His repertoire has grown to include other major Handel roles, including Arsace in the comedy Partenope at the Lyric Opera of Chicago and San Francisco Opera in 2014; the title role in Tamerlano; and Arsamene in Xerxes. At the Bavarian State Opera in Munich, Daniels played the title roles in Rinaldo and Orlando, as well as David in Saul. He interpreted Ottone in Monteverdi's L'incoronazione di Poppea and recorded the role of Nero in the same work; it was also his debut role at San Francisco Opera in 1998. In Vivaldi's opera Bajazet, he sang the role of Tamerlano. In 2013, he sang the title role in Giulio Cesare at the Metropolitan Opera.

Daniels has also branched out from the baroque roles usually associated with countertenors to include Oberon in Benjamin Britten's A Midsummer Night's Dream at the Metropolitan Opera, and as Orfeo in Gluck's Orfeo ed Euridice at the Royal Opera House, Covent Garden. In July 2013 he created the role of Oscar Wilde in Oscar at the Santa Fe Opera, written for him by Theodore Morrison; he then sang Oscar again in Opera Philadelphia's production in 2015. The same year he made his debut at the Vienna State Opera as Trinculo in Thomas Adès' opera The Tempest.

From fall 2015 to March 2020, Daniels joined the faculty of his alma mater, the University of Michigan School of Music, Theatre & Dance, as Professor of Music in Voice.

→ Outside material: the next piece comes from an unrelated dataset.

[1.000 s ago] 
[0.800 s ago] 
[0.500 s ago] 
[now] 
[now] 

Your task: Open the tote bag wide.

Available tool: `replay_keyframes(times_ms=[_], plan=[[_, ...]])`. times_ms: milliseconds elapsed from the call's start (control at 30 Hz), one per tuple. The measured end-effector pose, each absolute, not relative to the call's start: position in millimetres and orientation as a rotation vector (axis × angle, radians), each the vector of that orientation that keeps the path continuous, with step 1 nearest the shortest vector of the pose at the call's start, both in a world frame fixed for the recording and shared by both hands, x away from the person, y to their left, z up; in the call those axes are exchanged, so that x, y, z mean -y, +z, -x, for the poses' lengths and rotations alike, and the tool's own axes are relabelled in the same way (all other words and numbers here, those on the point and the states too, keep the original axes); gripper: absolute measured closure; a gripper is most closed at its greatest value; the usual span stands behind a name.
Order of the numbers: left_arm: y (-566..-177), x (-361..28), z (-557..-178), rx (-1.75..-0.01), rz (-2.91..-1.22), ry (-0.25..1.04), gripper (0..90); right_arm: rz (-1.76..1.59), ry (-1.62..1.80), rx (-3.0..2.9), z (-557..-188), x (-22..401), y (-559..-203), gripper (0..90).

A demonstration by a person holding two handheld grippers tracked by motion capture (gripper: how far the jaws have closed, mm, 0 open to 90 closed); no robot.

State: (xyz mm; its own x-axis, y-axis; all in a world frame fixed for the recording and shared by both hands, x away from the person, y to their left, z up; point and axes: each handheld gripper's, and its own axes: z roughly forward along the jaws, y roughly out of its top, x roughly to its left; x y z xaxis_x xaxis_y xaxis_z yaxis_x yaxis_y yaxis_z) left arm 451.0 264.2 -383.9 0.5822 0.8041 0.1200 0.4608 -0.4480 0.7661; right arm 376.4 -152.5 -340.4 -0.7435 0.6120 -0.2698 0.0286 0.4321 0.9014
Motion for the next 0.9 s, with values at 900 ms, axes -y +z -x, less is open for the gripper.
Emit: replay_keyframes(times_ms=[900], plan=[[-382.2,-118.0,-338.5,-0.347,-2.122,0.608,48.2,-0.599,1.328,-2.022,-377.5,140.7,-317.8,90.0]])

== Sexual assault guilty plea ==

In the fall of 2018, Daniels was placed on leave by the University of Michigan School of Music, Theatre & Dance after allegations of sexual assault. Following the allegations, a second student – a countertenor who studied with Daniels at the University of Michigan (U-M) – accused Daniels of sexual assault, bringing civil lawsuits against both Daniels and the University of Michigan, in October 2018. In response to the second lawsuit, Daniels filed a counter-claim, but his and his accusers' lawsuits were mutually dismissed. Daniels's accusers' Title IX lawsuit against the University of Michigan for failing to protect them and other students from Daniels was settled in 2023.

The San Francisco Opera removed Daniels from its 2019 production of Orlando "after considerable deliberation given the serious allegations of sexual assault". In January 2019, Texas filed charges of second-degree sexual assault against Daniels and his husband, who were then arrested in Ann Arbor, Michigan. On March 26, 2020, at the recommendation of U-M President Mark Schlissel and in a unanimous vote by the Board of Regents, Daniels was dismissed from U-M effective immediately and without severance pay. Daniels filed a federal lawsuit against the University of Michigan three years after being fired, but the case was dismissed by U.S. District Judge Sean Cox. The judge also dismissed Daniels' lawsuit against a student who had accused Daniels of sexual misconduct.

On August 4, 2023, both Daniels and his husband, conductor Scott Walters, pleaded guilty to sexually assaulting another singer in Houston in 2010. As part of the plea agreement, both will be spared prison time. Daniels will face eight years of probation, a lifetime requirement to register as a sex offender and an order that he refrain from contact with the singer he assaulted.
== Personal life ==
Daniels married conductor Scott Walters at Dumbarton House in Washington, DC, on June 21, 2014; the ceremony was conducted by United States Supreme Court Justice Ruth Bader Ginsburg.